▶ Task: Search the data for the string "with" and copy each line in which it appears.

▶ Information provided:
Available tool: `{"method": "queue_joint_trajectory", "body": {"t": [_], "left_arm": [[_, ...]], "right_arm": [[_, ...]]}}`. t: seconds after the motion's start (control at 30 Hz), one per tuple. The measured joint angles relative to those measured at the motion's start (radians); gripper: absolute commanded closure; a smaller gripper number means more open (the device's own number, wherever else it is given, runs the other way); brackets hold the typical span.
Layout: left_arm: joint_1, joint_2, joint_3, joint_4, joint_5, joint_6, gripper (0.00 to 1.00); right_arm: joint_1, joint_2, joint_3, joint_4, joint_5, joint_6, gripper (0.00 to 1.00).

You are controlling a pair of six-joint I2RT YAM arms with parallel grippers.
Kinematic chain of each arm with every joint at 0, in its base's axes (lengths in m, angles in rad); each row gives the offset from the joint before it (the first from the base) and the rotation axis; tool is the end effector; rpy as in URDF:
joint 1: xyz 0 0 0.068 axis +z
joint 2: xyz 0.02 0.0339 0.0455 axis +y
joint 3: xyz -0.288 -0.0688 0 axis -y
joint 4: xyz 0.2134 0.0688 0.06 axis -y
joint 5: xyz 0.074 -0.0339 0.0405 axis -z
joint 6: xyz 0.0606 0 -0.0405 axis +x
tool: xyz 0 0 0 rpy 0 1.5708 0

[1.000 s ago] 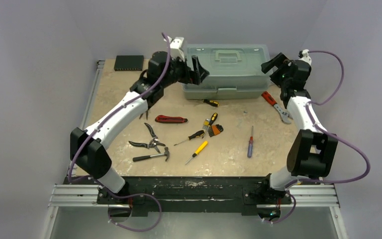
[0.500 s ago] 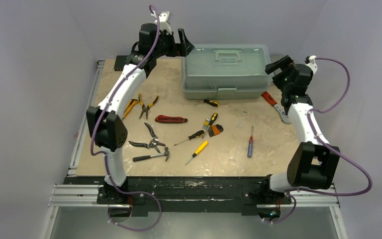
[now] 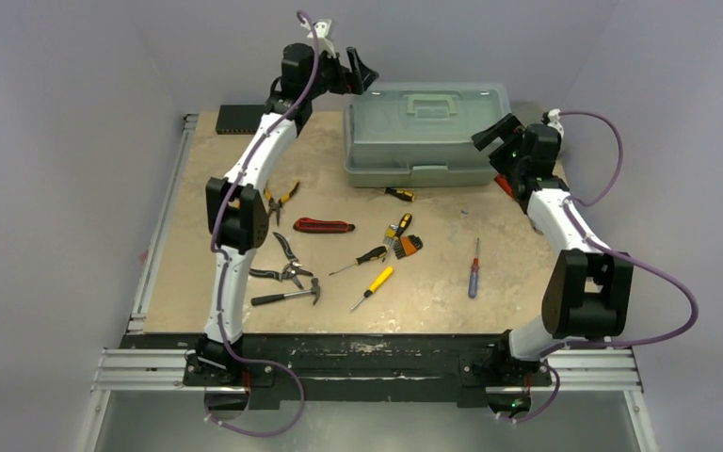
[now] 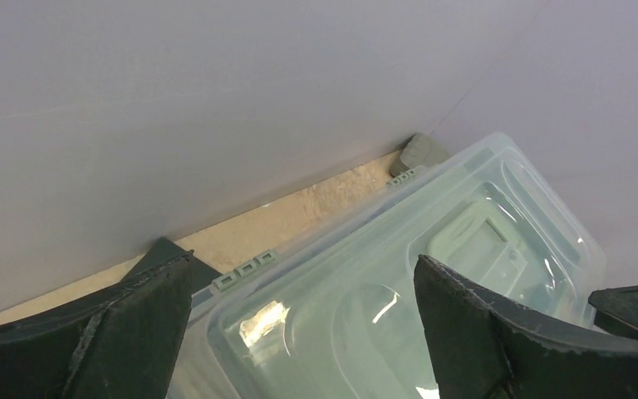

▶ Answer to this problem:
You are controlling a pair of six-joint I2RT YAM arms with parallel grippers.
Kinematic chain of each arm with every joint at 0, in its base's axes (lengths in m, angles in rad); each row gives the offset from the joint before it (the first from the base) and the rotation axis; tool is the end effector; rpy as in URDF:

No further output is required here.